§ **THE PROBLEM**
Could you write out the lines below exactly, beginning with the first and finishing with the one that contains "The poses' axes"?

######

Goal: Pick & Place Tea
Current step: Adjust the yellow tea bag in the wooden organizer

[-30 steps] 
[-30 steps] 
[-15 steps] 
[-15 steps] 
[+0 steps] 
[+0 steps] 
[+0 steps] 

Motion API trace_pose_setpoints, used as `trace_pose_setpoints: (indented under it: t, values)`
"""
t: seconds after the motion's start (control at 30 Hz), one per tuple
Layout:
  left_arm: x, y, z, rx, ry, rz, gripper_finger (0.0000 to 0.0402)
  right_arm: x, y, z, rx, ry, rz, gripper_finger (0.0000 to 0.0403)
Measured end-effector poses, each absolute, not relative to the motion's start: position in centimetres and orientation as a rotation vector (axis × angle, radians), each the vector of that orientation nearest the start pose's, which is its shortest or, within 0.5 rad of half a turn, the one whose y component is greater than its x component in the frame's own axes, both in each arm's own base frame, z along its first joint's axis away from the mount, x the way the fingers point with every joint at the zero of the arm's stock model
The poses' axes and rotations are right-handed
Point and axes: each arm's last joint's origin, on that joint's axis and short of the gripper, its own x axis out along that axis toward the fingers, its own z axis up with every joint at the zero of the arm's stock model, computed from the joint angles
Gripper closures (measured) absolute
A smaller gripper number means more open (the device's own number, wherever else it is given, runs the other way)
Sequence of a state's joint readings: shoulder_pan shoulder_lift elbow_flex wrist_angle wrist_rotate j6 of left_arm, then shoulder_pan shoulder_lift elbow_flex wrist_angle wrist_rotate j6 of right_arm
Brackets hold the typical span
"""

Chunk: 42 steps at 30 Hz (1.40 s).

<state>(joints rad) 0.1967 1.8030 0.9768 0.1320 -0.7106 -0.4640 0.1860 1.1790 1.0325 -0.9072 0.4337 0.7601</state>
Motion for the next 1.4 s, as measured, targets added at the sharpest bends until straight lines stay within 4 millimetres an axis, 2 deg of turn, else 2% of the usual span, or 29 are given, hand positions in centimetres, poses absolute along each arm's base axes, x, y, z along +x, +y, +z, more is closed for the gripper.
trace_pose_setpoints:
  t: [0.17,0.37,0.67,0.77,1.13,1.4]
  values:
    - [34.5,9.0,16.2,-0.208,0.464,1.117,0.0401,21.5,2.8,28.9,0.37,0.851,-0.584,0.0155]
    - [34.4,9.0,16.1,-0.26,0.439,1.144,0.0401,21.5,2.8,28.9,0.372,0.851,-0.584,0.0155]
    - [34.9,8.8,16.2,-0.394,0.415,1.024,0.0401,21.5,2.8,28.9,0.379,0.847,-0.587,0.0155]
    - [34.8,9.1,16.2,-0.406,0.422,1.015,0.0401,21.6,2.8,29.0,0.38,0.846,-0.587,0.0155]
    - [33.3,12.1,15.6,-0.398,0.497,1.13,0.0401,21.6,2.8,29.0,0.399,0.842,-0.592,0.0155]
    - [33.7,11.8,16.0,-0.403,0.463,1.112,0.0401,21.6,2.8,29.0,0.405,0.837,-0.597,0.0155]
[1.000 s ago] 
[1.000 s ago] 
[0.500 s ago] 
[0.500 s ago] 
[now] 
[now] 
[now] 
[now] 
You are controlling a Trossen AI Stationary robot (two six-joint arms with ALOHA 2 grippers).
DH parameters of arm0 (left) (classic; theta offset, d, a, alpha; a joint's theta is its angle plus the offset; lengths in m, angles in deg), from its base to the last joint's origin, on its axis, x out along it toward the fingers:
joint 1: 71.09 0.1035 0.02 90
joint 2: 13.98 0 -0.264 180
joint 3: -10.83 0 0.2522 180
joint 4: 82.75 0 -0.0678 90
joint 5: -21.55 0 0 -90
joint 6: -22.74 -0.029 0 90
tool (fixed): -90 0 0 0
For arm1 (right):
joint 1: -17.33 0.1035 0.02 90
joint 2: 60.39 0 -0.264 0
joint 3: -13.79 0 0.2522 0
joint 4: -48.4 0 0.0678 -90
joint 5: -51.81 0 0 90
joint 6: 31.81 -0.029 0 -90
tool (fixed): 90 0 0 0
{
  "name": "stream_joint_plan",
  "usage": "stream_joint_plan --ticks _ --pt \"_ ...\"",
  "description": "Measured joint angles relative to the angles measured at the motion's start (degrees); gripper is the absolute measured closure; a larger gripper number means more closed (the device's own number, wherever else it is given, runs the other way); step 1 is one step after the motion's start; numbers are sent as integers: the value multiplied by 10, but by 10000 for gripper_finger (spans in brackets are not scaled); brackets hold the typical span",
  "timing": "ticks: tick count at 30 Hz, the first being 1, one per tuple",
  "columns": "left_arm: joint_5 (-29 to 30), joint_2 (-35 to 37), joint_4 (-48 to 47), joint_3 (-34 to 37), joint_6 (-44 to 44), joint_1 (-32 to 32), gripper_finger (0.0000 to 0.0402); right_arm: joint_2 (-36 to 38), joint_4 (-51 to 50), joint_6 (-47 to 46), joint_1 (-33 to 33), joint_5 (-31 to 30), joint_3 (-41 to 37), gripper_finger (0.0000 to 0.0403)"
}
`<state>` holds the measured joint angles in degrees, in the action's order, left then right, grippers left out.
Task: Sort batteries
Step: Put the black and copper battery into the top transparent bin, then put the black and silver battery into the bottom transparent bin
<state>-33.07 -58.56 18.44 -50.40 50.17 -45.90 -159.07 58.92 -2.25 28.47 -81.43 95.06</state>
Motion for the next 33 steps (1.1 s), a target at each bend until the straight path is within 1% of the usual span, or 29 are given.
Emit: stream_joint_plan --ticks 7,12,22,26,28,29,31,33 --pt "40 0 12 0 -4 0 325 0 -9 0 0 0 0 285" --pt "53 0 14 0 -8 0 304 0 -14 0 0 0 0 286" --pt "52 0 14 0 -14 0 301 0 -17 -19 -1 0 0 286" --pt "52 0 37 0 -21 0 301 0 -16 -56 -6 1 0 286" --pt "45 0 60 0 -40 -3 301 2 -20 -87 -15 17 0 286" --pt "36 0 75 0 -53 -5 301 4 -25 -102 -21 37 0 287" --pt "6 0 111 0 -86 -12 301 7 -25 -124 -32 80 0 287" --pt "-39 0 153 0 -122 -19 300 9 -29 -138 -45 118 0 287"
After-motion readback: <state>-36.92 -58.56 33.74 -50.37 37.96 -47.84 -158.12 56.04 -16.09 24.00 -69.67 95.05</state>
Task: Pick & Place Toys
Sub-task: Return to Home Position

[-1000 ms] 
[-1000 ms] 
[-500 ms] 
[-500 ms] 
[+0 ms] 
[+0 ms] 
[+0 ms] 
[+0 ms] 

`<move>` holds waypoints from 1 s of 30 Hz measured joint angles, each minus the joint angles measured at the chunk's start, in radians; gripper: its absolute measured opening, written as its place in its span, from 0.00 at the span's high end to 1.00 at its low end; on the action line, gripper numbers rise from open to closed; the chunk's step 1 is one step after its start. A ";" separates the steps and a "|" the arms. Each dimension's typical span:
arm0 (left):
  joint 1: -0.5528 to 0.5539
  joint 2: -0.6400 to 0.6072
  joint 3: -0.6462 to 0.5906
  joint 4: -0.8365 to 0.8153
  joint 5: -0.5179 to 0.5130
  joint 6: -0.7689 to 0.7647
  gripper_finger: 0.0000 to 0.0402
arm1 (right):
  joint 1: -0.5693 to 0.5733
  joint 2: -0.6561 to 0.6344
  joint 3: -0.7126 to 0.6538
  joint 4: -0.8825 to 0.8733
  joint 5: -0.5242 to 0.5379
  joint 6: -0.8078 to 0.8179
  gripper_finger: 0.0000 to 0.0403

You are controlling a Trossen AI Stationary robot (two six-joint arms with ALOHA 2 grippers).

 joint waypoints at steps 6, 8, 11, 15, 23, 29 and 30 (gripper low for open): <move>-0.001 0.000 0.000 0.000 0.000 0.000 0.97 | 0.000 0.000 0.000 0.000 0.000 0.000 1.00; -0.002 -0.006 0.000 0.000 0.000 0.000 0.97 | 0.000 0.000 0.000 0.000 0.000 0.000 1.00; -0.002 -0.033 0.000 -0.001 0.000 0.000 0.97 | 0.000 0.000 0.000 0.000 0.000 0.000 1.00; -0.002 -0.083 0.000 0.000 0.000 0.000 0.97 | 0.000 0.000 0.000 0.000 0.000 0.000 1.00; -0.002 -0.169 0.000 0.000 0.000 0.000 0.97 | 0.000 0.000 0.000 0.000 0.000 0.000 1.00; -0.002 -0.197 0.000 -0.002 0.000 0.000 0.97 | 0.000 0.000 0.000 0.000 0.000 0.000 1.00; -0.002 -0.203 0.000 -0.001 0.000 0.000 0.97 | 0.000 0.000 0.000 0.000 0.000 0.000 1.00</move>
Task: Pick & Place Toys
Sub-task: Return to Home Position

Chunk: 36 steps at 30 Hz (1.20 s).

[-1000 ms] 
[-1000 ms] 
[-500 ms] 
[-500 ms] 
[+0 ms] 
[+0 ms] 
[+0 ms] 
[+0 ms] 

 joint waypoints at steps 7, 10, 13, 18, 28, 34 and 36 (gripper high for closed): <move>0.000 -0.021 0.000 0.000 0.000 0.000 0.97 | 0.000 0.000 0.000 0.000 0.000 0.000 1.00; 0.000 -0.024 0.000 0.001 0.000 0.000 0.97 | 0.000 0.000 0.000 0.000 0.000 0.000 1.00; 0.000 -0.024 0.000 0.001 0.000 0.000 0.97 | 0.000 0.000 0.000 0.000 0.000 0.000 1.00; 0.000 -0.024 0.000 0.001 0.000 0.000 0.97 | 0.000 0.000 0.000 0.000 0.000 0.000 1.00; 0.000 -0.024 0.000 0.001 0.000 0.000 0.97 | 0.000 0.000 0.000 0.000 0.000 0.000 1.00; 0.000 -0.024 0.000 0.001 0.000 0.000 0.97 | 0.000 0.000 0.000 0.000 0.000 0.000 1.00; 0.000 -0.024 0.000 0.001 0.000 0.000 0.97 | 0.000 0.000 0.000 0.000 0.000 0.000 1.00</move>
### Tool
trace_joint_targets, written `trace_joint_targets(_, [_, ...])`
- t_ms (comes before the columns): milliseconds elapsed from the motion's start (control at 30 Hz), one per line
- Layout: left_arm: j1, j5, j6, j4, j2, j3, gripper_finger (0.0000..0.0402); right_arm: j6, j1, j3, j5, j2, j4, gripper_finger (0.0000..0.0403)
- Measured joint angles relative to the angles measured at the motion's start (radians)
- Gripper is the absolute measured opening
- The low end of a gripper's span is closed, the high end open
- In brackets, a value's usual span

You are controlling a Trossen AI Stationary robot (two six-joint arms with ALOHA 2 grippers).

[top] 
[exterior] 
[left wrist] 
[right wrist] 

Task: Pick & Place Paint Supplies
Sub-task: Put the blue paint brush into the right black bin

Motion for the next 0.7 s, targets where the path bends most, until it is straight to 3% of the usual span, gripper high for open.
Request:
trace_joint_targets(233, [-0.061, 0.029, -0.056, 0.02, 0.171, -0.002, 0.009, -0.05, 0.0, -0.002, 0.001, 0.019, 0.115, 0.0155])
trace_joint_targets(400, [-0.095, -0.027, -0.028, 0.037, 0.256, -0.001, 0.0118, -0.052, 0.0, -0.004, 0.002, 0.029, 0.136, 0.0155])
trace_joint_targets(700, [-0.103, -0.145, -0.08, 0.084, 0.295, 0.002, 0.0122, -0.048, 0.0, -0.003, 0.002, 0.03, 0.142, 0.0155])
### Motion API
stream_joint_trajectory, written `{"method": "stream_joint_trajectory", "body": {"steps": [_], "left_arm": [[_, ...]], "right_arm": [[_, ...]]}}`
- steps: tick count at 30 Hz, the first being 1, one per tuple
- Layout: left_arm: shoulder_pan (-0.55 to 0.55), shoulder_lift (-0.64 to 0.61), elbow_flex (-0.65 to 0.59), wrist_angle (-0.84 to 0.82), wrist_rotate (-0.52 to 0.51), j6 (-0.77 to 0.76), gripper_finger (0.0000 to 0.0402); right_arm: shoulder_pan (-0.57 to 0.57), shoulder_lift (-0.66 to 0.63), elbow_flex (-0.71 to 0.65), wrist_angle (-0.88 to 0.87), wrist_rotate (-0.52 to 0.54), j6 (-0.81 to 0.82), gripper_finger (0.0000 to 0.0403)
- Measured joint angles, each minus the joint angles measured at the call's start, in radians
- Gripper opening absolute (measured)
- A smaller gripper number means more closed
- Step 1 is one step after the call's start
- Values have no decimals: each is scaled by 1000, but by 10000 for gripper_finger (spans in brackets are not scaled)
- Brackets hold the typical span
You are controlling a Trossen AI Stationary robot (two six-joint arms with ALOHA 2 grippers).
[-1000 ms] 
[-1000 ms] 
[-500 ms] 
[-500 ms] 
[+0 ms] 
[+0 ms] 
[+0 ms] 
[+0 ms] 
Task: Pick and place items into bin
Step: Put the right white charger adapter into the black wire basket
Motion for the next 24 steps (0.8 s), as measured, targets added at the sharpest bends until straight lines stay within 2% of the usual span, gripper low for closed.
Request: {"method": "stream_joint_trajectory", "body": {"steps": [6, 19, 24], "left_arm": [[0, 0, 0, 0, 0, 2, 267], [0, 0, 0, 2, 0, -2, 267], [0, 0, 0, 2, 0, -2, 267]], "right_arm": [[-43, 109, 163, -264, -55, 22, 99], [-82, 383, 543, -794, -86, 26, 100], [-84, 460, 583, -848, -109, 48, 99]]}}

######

§ **SOLUTION BELOW**
Goal: Pick & Place Tea
Current step: Adjust the yellow tea bag in the wooden organizer

[-30 steps] 
[-30 steps] 
[-15 steps] 
[-15 steps] 
[+0 steps] 
[+0 steps] 
[+0 steps] 

Motion API trace_pose_setpoints, used as `trace_pose_setpoints: (indented under it: t, values)`
"""
t: seconds after the motion's start (control at 30 Hz), one per tuple
Layout:
  left_arm: x, y, z, rx, ry, rz, gripper_finger (0.0000 to 0.0402)
  right_arm: x, y, z, rx, ry, rz, gripper_finger (0.0000 to 0.0403)
Measured end-effector poses, each absolute, not relative to the motion's start: position in centimetres and orientation as a rotation vector (axis × angle, radians), each the vector of that orientation nearest the start pose's, which is its shortest or, within 0.5 rad of half a turn, the one whose y component is greater than its x component in the frame's own axes, both in each arm's own base frame, z along its first joint's axis away from the mount, x the way the fingers point with every joint at the zero of the arm's stock model
The poses' axes and rotations are right-handed

What has been written completes the answer.